Archive for June 2011

Long-Term Benefits in Patients With Type 2 Diabetes

By: Ed Susman

SAN DIEGO, CA – A multidisciplinary, clinical, team-led intensive, lifestyle-intervention program among patients with type 2 diabetes appears to maintain the benefits seen in 12 weeks for at least as long as 3 years, researchers stated at the American Diabetes Association 71st Scientific Sessions.

Patients who had a mean glycosylated haemoglobin A1C (Hb A1C) of 7.6% at baseline were able to lower the Hb A1C to 6.6% after 12 weeks (P <.001) of the intensive program and were still at 7% after 3 years, also a significant reduction from baseline (P <.01).

“Lifestyle intervention can be accomplished in clinical practice,” said Osama Hamdy, MD, Joslin Clinic, and Harvard Medical School, Boston, Massachusetts.

Dr. Hamdy said the Weight Achievement and Intensive Treatment program (WAIT) has been incorporated into regular practice at the Joslin Clinic.

The researchers enrolled 141 patients with diabetes -- 127 with type 2 diabetes and 14 patients with type 1 diabetes. The patients had a mean age of 53.3 years and had been diagnosed with diabetes for about 9.5 years. Ninety-one of the patients were women. The average weight of the participants was 108.86 kg (240 lbs).

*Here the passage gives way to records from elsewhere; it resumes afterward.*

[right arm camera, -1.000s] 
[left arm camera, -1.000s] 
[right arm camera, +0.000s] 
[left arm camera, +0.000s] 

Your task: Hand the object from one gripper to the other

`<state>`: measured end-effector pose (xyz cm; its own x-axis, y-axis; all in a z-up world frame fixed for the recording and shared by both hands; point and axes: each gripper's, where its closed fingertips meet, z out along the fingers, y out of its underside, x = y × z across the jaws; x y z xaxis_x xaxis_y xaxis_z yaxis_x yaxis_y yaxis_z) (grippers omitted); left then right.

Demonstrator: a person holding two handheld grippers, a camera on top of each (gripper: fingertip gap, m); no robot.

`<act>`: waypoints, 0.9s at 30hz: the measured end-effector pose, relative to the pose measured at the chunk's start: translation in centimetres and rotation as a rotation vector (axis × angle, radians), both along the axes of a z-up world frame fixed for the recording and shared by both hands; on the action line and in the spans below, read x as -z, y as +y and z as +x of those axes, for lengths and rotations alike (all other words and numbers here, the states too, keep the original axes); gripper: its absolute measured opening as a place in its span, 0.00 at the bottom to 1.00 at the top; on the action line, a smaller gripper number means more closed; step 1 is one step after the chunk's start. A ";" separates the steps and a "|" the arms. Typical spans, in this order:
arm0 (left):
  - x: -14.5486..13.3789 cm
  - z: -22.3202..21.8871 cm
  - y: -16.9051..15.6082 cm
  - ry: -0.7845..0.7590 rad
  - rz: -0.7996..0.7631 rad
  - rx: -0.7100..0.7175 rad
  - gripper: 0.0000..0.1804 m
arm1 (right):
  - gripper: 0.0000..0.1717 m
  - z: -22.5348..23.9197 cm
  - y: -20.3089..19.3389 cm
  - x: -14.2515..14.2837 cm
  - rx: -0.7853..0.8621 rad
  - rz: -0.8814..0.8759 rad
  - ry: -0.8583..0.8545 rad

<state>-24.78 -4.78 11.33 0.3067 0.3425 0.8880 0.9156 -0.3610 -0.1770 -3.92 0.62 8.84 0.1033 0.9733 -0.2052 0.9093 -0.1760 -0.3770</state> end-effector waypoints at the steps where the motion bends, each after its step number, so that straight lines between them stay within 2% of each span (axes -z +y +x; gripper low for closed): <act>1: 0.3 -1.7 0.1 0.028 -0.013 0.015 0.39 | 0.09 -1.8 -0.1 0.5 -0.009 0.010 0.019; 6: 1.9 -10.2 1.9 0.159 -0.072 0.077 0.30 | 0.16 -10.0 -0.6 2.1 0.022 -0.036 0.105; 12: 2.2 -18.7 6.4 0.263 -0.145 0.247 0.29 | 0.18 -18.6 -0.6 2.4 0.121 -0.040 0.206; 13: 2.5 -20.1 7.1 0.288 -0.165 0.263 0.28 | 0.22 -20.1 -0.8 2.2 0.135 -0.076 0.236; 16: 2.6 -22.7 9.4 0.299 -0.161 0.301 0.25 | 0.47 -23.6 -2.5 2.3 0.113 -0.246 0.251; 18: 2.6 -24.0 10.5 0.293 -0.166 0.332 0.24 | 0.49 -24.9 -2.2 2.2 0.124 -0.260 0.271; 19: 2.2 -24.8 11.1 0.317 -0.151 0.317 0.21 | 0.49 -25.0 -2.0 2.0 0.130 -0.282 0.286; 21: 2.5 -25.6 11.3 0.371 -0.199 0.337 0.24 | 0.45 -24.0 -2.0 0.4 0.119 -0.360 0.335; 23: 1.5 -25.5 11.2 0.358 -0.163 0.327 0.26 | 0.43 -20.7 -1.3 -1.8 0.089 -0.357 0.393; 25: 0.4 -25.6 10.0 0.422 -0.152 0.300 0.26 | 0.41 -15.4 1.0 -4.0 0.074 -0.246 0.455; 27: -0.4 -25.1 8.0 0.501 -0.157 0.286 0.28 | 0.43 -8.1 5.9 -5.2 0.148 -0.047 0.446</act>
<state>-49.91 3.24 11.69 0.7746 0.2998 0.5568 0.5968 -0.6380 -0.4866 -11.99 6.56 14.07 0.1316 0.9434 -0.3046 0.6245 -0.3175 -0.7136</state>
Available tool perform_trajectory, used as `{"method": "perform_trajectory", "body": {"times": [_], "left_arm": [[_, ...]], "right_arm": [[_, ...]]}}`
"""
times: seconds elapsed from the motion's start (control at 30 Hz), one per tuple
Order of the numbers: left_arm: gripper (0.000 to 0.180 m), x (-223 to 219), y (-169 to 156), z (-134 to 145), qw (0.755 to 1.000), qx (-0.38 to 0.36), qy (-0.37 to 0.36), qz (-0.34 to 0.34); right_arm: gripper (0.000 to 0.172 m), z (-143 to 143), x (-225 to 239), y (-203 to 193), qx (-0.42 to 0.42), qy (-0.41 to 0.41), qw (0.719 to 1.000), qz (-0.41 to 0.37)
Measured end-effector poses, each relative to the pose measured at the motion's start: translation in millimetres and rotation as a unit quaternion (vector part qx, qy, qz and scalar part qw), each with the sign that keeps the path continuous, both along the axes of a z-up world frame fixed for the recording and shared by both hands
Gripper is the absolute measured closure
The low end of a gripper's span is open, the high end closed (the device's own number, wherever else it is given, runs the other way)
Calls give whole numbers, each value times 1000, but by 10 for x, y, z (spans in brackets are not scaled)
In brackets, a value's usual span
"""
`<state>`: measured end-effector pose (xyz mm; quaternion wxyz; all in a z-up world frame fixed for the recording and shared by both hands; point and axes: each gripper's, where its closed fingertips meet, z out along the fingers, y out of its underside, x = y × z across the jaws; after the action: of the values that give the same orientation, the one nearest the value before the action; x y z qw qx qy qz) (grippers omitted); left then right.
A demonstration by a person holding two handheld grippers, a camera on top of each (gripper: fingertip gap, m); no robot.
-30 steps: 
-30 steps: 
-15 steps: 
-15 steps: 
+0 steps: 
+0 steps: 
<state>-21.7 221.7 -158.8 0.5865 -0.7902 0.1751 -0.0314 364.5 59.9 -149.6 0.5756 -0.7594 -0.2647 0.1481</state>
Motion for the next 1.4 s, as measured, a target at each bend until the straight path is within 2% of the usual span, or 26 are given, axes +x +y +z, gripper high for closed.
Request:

Six of the patients dropped out of the study before completing 12 weeks, Dr. Hamdy noted. He reported on 135 patients who completed 2 years of follow-up (105 had completed 2.5 years and 70 patients had completed 3 years of follow-up).

The interdisciplinary team included a diabetologist, a registered dietician, a clinical exercise physiologist, and a psychologist. Changes in medication were made with special emphasis on weight-neutral or weight-negative medications.

The dietary intervention gave patients a choice of 15 dinner meals, 2 meal replacements, and snacks designed to meet the Joslin Clinics nutritional guidelines for diabetics — a diet plan that included 40% to 45% carbohydrates, 20% to 30% protein, and <35% fat. “The menus were designed by a registered dietician to be low in glycaemic index, high in fiber, and low in saturated fat,” Dr. Hamdy explained.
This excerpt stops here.